My middle is Byron. If you were to look at the meaning of this name in a database of name origins, there would be nothing that really stood out. In my family, there is deep meaning in this name.

This name that is often only represented by an initial on important documentation comes from my grandpa, Byron (nickname: Barney). He was a soldier in the Korean Conflict, and understood what it meant to fight, survive, and experience immense suffering. His job in the military was to make sure the infantry had their supplies so they could fight and withstand the enemy’s advances. He told stories of times when he would be in a fox hole, and lacked confidence that he would live to see another day. In those moments, he leaned on the word of God and prayer. You can imagine that they were prayers that were hurried, imperfect and broken, but those utterances began to lay a foundation for the future. A long lasting relationship was formed because his prayer life started out of desperation.

Throughout the rest of his life, his prayer life grew, matured, and deepened. This was so much the case that people sought him out to give him special prayer requests. When he prayed, things really happened. Often I would catch him seemingly referring to Jesus as a brother and friend. He knew God was far above him, but there was such an intimate closeness that he imagined himself as an ancient disciple, following his best friend around, doing miracles out of habit. My Papaw was known to be a mighty prayer warrior. Daily he would take hours to spend time doing his real business; praying. For him, the time went quickly as it often does when one spends time chatting with an old friend. He didn’t just ask God for things either. He praised, learned, and got to know Jesus better through these times.

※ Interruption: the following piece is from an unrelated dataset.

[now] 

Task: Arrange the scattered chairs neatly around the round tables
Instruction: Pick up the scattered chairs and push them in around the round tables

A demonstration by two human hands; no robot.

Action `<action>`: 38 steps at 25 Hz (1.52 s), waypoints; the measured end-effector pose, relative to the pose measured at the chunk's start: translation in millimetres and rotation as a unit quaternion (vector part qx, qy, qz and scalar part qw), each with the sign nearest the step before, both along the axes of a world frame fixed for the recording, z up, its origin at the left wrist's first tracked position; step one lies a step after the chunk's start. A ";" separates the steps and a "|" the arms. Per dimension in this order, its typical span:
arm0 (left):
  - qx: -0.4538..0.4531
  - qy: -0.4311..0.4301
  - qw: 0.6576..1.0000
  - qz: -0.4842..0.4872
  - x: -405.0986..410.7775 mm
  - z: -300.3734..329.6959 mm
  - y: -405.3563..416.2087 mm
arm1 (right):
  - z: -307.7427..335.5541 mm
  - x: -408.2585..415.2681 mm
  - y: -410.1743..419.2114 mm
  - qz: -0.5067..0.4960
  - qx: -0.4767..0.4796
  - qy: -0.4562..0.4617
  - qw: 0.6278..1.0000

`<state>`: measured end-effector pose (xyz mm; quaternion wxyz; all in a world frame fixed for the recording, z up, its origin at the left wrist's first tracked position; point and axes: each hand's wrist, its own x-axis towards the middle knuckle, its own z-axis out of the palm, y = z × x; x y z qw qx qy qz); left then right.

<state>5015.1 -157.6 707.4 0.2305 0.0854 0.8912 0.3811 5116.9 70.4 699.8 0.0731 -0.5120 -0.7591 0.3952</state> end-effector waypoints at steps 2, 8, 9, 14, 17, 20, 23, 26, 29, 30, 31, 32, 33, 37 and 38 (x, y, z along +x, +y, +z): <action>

I had the privilege of seeing power released during these times when he called out to God. I have seen miracles happen in front of me because of things whispered. I learned to never look at prayer as a high and lofty pursuit, or as a business meeting with the CEO, but a relationship building conversation with a friend or a tired cry in the lap of a father. So, please forgive me when I grin when people call this life a fairy tale. To me, it is just like telling a recently deployed soldier that war is not real.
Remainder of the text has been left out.